> **Assignment**
Make an exact copy of all the data, pictures excluded.
************
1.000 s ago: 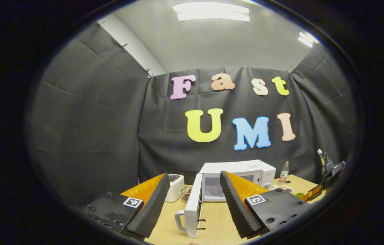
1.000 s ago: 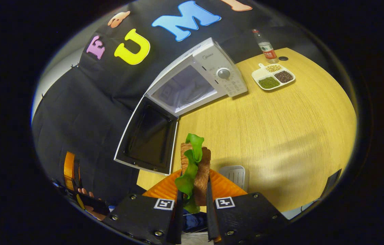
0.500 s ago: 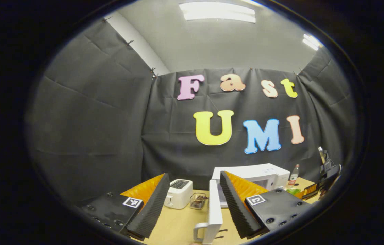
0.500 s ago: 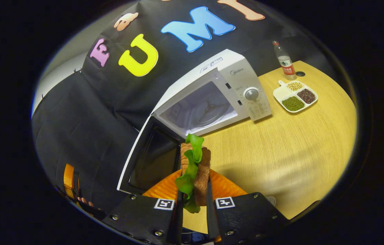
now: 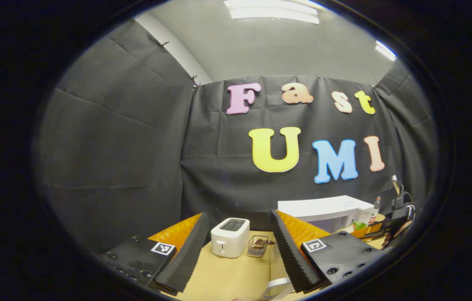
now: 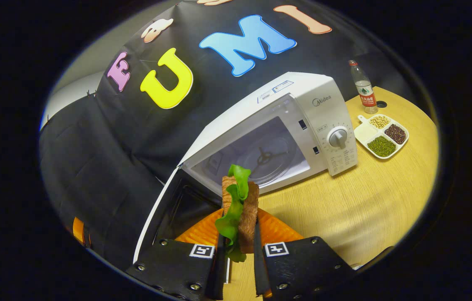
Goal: Open the microwave oven with the left hand, put the food in, and close the microwave oven.
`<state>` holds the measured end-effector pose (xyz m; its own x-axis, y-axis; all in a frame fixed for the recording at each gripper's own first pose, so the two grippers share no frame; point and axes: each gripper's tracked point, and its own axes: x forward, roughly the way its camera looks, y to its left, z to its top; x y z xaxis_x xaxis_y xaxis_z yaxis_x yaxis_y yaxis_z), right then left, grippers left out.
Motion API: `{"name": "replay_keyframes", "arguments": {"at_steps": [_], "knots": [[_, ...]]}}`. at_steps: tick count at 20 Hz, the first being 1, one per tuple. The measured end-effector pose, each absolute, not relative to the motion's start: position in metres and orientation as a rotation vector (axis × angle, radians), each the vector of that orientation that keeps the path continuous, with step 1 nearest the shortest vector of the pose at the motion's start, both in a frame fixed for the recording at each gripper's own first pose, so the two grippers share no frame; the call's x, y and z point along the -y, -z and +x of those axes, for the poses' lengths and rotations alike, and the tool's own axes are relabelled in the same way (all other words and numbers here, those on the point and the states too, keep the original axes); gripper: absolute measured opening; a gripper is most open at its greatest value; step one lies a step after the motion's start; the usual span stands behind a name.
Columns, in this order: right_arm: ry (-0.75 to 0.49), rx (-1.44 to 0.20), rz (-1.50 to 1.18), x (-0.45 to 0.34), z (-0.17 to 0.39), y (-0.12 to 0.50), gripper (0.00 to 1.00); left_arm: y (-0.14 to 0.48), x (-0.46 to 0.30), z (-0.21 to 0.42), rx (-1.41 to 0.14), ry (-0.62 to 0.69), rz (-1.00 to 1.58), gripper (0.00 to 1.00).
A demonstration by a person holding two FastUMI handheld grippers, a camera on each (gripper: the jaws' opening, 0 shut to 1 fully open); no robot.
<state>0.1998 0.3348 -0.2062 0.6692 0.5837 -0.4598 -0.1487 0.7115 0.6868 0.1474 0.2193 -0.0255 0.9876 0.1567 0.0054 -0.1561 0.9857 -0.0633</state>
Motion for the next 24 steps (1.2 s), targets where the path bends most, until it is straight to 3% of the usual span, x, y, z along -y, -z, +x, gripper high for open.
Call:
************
> **Problem solution**
1.000 s ago: 
1.000 s ago: 
0.500 s ago: 
0.500 s ago: 
now: 
now: 
Goal: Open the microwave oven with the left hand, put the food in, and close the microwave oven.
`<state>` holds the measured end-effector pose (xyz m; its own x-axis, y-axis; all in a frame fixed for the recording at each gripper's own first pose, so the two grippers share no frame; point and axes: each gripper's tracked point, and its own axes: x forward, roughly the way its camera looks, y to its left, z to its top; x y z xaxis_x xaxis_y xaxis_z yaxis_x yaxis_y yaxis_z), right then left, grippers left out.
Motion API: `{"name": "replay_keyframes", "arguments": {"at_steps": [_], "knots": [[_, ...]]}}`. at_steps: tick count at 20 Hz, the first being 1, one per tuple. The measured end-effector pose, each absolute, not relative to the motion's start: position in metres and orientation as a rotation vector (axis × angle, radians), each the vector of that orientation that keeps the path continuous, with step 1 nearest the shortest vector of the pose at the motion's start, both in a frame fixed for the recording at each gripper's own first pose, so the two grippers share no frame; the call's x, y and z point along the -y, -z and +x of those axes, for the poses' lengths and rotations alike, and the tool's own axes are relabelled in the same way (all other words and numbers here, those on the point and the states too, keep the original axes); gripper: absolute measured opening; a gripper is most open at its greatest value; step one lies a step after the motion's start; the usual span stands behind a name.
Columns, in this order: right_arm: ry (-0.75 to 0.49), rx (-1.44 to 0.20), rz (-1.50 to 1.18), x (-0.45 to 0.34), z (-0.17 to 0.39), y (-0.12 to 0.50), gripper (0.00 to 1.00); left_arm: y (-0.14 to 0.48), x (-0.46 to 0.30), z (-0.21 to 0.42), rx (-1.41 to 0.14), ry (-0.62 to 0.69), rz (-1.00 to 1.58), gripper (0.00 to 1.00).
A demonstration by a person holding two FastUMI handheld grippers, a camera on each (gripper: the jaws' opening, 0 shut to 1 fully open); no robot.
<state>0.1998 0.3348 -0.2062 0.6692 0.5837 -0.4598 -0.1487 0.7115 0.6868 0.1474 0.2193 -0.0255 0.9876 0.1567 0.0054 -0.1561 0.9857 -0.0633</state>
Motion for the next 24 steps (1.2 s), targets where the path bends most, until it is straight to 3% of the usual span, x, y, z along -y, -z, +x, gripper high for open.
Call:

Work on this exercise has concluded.